> **EXERCISE GOAL**
For each line of the data below, copy it if it holds the word "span".

> **SUPPLIED MATERIAL**
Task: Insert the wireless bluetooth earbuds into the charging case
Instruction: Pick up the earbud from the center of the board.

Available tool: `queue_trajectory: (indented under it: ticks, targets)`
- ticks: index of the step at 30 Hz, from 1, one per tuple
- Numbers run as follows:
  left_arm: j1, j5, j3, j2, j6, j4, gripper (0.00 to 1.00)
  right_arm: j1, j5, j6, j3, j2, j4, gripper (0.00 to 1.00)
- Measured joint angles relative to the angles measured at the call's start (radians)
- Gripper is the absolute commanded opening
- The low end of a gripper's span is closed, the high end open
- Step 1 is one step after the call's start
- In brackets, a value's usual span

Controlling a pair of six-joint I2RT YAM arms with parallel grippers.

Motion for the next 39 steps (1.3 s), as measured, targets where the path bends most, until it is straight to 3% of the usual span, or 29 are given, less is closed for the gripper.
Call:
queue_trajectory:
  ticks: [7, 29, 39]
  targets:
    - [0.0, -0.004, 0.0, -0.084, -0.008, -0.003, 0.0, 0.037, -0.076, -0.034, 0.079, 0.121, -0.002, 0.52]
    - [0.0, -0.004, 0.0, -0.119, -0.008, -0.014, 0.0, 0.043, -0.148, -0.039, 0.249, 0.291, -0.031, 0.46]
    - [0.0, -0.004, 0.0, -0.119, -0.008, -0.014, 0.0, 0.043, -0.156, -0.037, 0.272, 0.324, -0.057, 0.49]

> **ANSWER FOR THIS EXERCISE**
- The low end of a gripper's span is closed, the high end open
- In brackets, a value's usual span
Motion for the next 39 steps (1.3 s), as measured, targets where the path bends most, until it is straight to 3% of the usual span, or 29 are given, less is closed for the gripper.

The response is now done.